The Shuttle’s glory flights launched the embarrassingly flawed Hubble Space Telescope, and then sent astronauts Story Musgrove and his assistants up to repair it. Other than that, the 135 launches were used for occasional military missions, but mostly to build and service the International Space Station – originally called the “Freedom Space Station,” just like the equally short-lived Freedom Tower and Freedom Fries. I’ll wager that not one person in our county has a clue what the crew of the Space Station is doing. Do you? Can you name a single astronaut up there? Can you name or describe even one experiment that they’ve performed this year? How about in the past five years?
Then, a few years ago, former president Bush announced that we’re going back to the Moon. It took just four years for the next president to cancel the whole thing. Nowadays, Mr. Obama says that we’re eventually going to build a new rocket and land on a tiny asteroid: a concept with all the drama and thrill of a ham sandwich. Also talked about but not funded in the least: a manned mission to Mars “sometime in the 2030s” that will orbit but not land there. It’s another yawner that – count on it – will keep getting underfunded or non-funded, and postponed forever.
In short, US manned space travel is floundering big-time. Maybe that’s okay. I don’t even know what’s right, or what we should do. I only know that it’s a mess, and that nobody should believe anything that any elected official predicts in that area (or, come to think of it, in any other area either).
Of course, space blunders are not new. In 1962, the spacecraft Mariner I, bound for Venus, had to be destroyed because it strayed off course – a goof caused by the omission of a hyphen in the craft’s computer programming. This single punctuation mark cost taxpayers 18 million dollars.
Going outward in the opposite direction, the Russian spacecraft Phobos, en route to the Red Planet in 1994, blew up at the command of a programmer who sent a seriously flawed computer message. Obviously, the old saying about needing a computer to really screw things up rings just as true beyond Earth’s atmosphere.
Goof-ups in space science are usually costly, often spectacular and always instructive. The archetypal botch-job – the event listed as an example when you look up “blunder” – was that Hubble Space Telescope fiasco in 1991, whose 92-inch mirror was the most precisely polished ever made – except that it was cut to the wrong shape. Never before had so many involved in the space sciences laughed and cried at the same time. The blunder’s evolution was fascinating: a one-billion-dollar snafu tied to the prestigious optical firm of Perkin-Elmer of Danbury, Connecticut, which had won the contract to produce the world’s finest mirror.

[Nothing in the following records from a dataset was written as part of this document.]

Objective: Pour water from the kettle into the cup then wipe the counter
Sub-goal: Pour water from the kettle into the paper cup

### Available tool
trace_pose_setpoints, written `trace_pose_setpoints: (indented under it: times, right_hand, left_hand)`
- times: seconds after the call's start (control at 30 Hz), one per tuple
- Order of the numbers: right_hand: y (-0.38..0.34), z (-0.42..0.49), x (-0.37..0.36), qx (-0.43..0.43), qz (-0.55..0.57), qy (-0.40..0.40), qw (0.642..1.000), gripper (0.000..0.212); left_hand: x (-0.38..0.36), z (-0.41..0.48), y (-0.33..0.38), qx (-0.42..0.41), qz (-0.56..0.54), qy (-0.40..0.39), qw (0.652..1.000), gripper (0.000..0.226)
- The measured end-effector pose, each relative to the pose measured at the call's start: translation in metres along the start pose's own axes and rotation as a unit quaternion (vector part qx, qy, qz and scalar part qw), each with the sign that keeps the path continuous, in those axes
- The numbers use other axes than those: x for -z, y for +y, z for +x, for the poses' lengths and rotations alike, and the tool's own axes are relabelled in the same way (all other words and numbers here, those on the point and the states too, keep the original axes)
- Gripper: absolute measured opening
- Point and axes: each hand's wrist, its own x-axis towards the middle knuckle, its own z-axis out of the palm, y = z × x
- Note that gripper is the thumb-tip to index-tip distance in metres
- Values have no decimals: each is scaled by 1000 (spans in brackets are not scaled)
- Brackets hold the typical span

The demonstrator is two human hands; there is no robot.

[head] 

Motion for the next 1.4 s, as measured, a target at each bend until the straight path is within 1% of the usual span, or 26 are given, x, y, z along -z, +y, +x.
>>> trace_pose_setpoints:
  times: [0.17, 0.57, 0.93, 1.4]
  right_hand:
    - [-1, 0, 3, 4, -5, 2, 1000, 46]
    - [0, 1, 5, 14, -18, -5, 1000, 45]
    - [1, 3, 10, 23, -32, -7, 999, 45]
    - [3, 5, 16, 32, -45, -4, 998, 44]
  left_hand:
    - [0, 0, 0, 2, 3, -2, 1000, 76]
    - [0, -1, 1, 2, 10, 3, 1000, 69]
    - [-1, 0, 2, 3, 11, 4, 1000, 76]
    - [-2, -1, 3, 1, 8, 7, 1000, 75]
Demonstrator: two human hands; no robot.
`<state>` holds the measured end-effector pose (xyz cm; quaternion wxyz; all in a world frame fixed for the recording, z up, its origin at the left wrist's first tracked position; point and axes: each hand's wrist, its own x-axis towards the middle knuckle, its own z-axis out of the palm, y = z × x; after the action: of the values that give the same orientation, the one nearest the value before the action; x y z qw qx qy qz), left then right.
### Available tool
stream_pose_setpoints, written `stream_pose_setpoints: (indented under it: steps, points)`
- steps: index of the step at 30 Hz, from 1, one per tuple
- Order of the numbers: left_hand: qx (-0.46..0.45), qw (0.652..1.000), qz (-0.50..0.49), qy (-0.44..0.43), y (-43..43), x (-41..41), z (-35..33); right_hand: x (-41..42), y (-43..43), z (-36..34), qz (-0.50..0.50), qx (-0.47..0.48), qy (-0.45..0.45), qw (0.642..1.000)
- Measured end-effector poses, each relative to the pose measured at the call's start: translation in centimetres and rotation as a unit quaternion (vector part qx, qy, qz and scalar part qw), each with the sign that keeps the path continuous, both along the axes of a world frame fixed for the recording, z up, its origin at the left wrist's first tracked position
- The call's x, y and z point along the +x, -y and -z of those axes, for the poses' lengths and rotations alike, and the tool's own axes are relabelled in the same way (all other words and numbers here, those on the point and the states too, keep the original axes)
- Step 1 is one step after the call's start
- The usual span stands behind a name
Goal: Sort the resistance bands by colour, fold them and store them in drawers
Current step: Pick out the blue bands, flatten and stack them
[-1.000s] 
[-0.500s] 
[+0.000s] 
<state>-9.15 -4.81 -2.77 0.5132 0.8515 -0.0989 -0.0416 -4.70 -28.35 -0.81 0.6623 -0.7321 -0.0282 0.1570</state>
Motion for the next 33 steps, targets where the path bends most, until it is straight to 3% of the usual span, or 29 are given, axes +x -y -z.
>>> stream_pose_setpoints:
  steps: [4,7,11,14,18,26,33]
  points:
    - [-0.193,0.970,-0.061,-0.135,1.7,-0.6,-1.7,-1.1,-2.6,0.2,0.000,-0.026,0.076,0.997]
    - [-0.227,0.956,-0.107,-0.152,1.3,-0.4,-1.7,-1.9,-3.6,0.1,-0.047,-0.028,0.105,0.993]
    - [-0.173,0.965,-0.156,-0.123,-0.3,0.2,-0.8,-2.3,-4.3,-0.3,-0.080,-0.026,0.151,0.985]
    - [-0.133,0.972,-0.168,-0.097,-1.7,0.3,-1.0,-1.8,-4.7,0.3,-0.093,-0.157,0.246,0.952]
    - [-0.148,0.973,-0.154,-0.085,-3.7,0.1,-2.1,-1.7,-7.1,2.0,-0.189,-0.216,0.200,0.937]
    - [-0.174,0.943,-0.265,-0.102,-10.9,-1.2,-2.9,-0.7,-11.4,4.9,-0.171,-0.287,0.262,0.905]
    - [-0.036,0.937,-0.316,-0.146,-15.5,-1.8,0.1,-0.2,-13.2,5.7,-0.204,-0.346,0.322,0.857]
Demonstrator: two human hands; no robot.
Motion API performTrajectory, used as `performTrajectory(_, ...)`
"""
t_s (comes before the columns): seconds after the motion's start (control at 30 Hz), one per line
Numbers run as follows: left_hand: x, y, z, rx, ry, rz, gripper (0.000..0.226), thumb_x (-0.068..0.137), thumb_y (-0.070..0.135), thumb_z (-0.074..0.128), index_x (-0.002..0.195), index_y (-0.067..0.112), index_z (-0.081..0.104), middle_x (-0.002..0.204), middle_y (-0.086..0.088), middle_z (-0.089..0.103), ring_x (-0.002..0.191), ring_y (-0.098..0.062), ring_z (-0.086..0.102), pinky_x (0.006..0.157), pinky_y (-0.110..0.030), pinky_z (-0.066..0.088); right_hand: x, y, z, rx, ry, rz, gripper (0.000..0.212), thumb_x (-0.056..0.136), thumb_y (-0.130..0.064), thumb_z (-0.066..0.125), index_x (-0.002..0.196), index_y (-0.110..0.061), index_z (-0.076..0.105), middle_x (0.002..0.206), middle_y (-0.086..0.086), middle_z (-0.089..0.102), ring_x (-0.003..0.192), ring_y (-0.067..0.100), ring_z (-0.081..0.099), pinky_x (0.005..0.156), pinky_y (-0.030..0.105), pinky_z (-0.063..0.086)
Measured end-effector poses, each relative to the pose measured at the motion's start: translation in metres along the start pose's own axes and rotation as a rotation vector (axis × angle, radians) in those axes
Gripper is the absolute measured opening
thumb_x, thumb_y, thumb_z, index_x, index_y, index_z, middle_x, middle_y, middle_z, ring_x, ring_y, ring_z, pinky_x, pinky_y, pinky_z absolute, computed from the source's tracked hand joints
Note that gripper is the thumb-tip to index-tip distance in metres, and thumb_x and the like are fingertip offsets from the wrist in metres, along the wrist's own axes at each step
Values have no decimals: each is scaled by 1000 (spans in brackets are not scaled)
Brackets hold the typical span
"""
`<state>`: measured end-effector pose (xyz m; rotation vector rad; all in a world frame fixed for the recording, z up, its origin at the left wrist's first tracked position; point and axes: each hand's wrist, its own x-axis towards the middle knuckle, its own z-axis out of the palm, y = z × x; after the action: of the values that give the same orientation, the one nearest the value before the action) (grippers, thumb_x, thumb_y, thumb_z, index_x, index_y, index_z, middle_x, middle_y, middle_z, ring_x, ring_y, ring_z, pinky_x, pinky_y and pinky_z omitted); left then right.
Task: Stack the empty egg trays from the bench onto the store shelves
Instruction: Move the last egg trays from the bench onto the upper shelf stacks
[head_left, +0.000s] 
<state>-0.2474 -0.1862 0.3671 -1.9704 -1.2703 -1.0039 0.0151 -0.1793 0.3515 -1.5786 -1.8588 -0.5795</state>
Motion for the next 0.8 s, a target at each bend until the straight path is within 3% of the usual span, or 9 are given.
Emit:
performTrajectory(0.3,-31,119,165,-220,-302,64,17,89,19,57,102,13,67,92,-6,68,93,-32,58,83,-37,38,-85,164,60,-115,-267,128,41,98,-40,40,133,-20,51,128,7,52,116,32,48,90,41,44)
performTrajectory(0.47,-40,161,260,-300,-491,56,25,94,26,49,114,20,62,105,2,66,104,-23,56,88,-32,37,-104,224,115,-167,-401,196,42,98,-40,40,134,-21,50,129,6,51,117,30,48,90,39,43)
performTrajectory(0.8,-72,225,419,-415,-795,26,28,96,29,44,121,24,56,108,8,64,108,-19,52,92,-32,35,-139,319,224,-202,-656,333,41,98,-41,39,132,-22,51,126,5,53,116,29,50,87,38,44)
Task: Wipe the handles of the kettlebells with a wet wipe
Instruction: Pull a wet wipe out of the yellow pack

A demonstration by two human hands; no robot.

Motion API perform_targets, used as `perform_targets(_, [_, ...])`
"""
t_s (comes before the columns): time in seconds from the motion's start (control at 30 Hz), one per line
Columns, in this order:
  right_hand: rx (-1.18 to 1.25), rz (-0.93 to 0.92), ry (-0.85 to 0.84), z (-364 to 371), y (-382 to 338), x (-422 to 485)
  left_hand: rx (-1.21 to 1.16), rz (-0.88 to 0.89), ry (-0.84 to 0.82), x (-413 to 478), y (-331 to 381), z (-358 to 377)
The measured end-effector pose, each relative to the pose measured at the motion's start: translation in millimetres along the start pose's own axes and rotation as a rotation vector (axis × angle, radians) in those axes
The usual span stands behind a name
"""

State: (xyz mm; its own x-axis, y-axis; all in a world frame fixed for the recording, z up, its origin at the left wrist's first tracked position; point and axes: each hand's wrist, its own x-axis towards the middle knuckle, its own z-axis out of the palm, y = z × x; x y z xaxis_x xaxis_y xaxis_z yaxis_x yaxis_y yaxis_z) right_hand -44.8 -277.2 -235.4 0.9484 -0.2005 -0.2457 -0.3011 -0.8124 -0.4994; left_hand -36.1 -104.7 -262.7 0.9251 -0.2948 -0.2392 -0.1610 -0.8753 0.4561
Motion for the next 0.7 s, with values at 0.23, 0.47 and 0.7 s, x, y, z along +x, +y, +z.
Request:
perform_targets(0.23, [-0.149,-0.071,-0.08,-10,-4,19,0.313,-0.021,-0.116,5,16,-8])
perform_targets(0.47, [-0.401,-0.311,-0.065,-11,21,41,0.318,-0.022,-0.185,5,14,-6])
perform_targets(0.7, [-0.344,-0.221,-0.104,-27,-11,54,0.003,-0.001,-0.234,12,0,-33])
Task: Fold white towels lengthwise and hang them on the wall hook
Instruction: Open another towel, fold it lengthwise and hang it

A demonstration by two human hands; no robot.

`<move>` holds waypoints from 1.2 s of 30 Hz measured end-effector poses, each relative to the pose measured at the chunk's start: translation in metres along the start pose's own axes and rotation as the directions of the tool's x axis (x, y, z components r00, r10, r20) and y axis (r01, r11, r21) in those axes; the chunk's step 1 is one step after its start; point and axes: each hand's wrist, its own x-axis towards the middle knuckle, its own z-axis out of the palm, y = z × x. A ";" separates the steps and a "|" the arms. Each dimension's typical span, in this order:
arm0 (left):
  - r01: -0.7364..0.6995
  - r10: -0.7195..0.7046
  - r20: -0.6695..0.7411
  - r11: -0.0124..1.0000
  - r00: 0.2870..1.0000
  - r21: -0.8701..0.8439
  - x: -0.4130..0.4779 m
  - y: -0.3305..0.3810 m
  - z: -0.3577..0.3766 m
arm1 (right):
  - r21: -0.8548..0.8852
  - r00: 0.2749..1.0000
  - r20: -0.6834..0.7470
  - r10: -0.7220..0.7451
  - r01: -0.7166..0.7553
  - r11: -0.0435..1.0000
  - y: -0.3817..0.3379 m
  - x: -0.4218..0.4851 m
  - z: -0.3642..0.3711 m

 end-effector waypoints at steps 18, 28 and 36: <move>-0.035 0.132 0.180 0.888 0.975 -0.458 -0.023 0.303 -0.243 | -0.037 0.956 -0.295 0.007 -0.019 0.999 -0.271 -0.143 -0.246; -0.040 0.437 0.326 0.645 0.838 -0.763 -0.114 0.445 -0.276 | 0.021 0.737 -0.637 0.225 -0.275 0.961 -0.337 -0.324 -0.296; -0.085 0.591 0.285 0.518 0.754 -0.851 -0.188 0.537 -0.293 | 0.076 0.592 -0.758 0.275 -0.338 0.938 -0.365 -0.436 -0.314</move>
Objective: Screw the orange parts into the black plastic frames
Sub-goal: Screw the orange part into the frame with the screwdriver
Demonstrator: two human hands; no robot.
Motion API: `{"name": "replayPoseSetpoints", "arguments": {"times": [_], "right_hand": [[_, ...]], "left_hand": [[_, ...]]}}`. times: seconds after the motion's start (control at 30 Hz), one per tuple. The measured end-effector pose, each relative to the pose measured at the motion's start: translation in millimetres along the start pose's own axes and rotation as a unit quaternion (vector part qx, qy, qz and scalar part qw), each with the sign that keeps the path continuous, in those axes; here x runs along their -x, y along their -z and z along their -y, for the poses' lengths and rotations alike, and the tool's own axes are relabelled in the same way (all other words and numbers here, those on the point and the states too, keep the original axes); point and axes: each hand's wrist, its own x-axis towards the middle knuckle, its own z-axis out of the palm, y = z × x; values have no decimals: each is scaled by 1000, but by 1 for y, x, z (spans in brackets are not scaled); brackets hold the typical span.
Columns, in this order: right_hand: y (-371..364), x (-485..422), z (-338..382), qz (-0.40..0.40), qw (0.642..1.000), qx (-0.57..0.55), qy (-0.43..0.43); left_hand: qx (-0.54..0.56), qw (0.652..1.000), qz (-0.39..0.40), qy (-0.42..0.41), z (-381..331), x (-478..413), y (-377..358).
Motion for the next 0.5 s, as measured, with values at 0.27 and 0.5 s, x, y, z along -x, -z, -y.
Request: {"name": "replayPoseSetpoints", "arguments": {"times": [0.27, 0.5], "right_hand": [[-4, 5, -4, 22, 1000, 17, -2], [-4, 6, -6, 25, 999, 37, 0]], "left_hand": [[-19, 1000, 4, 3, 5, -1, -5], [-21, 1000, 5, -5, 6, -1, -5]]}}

As we all know, the Hubble’s now-corrected optics continue to amaze the world with otherworldly images of such beauty and utility that its initial woes now seem mere labor pains. But still, pragmatists may wonder: If such a prestigious, high-profile project can screw up, can’t anything? Can we ever assure that future colonists signing up to live on one of the moons of Jupiter won’t meet horrible deaths because someone forgot a bolt or washer?
No one can forget the screams of the three Apollo I astronauts when a simple spark, a minor “short,” turned their pure-oxygen environment into a blinding inferno that melted their spacesuits around their bodies. To this day, people still speculate about the four-minute-long anguish of the Challenger astronauts – that handsome, winsome crew – as they fell, still conscious, into the sea; or the Russian cosmonaut Vladimir Komarov, whose craft impacted the ground at 400 miles per hour after a malfunction. Reportedly, he wept while speaking to his wife from orbit, knowing how badly things were going and the inevitable outcome that lay minutes away.
These disasters and a myriad of future foul-ups must be part of the equation, in our fascination with space exploration.